Exercise directions
Each line of the listing below, from the very first to the one that contains "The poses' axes", is to be retyped exactly as it stands.

Information provided
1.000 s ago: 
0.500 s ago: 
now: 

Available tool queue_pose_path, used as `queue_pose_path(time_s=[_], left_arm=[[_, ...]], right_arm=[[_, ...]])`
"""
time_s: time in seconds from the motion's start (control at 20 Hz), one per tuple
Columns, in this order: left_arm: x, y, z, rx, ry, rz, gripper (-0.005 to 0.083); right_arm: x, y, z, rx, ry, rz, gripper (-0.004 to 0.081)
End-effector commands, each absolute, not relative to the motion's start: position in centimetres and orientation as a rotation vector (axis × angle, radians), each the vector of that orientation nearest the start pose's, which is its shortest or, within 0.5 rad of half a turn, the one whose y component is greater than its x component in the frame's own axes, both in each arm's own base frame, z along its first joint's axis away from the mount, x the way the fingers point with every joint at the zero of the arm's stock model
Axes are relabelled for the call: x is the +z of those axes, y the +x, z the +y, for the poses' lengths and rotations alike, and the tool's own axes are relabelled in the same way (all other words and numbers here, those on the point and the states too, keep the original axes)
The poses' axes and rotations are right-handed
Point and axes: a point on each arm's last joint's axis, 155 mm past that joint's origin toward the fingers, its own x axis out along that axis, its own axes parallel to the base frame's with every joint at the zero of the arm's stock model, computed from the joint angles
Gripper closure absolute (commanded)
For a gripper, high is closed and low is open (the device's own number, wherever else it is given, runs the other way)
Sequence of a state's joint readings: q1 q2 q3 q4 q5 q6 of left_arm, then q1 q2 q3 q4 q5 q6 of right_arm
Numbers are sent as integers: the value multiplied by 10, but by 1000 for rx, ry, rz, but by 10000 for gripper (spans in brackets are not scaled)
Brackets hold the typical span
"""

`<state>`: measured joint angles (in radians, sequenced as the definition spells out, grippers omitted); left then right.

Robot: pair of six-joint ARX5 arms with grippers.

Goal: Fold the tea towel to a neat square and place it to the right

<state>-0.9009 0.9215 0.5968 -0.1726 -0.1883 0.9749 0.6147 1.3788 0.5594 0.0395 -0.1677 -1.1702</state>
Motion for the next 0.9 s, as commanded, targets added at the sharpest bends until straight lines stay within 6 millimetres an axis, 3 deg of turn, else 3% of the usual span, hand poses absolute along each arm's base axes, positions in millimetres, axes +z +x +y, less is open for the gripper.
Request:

Problem solution
1.000 s ago: 
0.500 s ago: 
now: 

Available tool queue_pose_path, used as `queue_pose_path(time_s=[_], left_arm=[[_, ...]], right_arm=[[_, ...]])`
"""
time_s: time in seconds from the motion's start (control at 20 Hz), one per tuple
Columns, in this order: left_arm: x, y, z, rx, ry, rz, gripper (-0.005 to 0.083); right_arm: x, y, z, rx, ry, rz, gripper (-0.004 to 0.081)
End-effector commands, each absolute, not relative to the motion's start: position in centimetres and orientation as a rotation vector (axis × angle, radians), each the vector of that orientation nearest the start pose's, which is its shortest or, within 0.5 rad of half a turn, the one whose y component is greater than its x component in the frame's own axes, both in each arm's own base frame, z along its first joint's axis away from the mount, x the way the fingers point with every joint at the zero of the arm's stock model
Axes are relabelled for the call: x is the +z of those axes, y the +x, z the +y, for the poses' lengths and rotations alike, and the tool's own axes are relabelled in the same way (all other words and numbers here, those on the point and the states too, keep the original axes)
The poses' axes and rotations are right-handed

No other output is expected for this exercise.